Une variante consiste à les cuire au grill du four deux à trois minutes avec un peu de beurre, encore attachées à leur coquille.
Vous pouvez aussi choisir de les pocher, dans un bouillon ou une sauce crémeuse (voire de les gratiner). Là encore, il convient de les cuire à peine sous peine de vous retrouver avec un bout de pneu dans l'assiette (rappelez-vous les bouchées feuilletées de Tanti, débordant de béchamel farineuse et de fruits de mer tombés pour rien au champ d'honneur...).

Peut-être la meilleure recette au monde :


Les Bretons la connaissent bien, mais c'est Alain Passard qui en a fait parler il y a quelques années. Des Saint-Jacques et des feuilles de laurier. Il s'agissait de conserver la noix attachée à la partie plate de la coquille, de l'entourer d'une feuille de laurier sauce fraîche, coupée en deux et fixée par deux encoches, de poêler la face ouverte dans du beurre salé une dizaine de secondes, de retourner la Saint-Jacques côté coquille et de prolonger la cuisson de 10 secondes.
C'est juste magique, la légère pointe d'amertume du laurier, la douceur du beurre, le sucre de la noix !
Simplement, avec plusieurs convives à régaler et une cuisine de particulier vous allez très vite manquer d'ustensiles et vous retrouver à Londres un jour de brouillard. Alors j'ai adapté quelque peu la recette.

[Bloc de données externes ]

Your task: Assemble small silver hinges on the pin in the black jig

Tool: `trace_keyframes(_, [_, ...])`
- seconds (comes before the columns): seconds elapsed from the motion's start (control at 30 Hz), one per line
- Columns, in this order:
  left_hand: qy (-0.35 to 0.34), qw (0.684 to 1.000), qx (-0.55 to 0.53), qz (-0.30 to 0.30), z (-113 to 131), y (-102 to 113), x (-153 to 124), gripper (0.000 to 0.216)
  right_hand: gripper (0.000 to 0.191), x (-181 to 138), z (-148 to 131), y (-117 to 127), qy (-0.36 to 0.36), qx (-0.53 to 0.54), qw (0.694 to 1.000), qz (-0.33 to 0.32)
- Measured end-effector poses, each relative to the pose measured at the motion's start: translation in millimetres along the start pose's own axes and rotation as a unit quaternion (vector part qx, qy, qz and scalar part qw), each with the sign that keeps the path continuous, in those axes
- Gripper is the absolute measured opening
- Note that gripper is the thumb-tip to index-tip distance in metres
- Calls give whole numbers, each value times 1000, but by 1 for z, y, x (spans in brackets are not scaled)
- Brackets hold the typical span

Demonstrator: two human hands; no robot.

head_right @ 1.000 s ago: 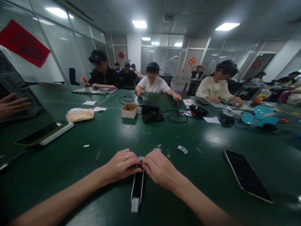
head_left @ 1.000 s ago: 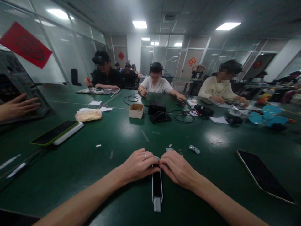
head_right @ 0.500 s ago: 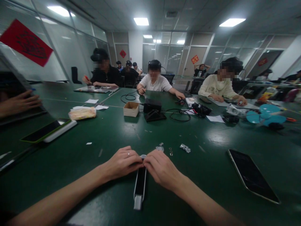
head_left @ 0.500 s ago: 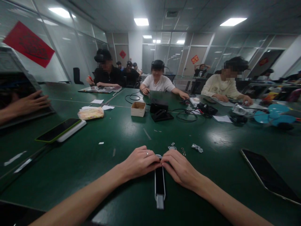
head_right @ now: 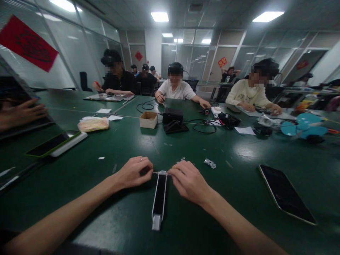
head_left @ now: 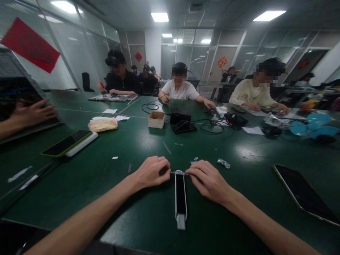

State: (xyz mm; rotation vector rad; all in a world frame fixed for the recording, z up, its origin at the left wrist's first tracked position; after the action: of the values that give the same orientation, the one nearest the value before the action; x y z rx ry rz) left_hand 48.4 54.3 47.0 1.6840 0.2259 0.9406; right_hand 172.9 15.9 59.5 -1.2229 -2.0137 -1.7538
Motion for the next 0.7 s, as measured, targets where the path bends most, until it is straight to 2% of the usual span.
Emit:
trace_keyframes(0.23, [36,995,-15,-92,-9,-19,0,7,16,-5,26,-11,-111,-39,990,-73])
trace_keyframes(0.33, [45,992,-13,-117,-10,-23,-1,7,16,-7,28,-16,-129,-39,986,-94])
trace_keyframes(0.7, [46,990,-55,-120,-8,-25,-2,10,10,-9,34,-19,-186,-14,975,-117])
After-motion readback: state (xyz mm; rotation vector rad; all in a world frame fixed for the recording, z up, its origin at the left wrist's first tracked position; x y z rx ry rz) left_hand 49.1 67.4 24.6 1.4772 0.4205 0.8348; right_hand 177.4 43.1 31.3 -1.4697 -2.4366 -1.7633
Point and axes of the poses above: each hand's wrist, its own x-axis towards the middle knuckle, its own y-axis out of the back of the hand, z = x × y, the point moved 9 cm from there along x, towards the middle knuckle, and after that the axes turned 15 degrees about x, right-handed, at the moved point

Deux heures avant la cuisson faites tiédir de l'huile d'olive dans une petite casserole (40 à 45°). Infuser dedans des feuilles de laurier que vous aurez froissées pour libérer le goût) durant un quart d'heure. Coupez le feu et laissez reposer.
Décoquillez complètement vos noix de Saint-Jacques et saisissez-les comme indiqué plus haut dans un peu de cette huile parfumée au laurier. Retournez-les quand elles sont dorées et saisissez l'autre côté, tout en couvrant le dessus des noix d'une demi-feuille de laurier. Servez aussitôt avec un peu de fleur de sel.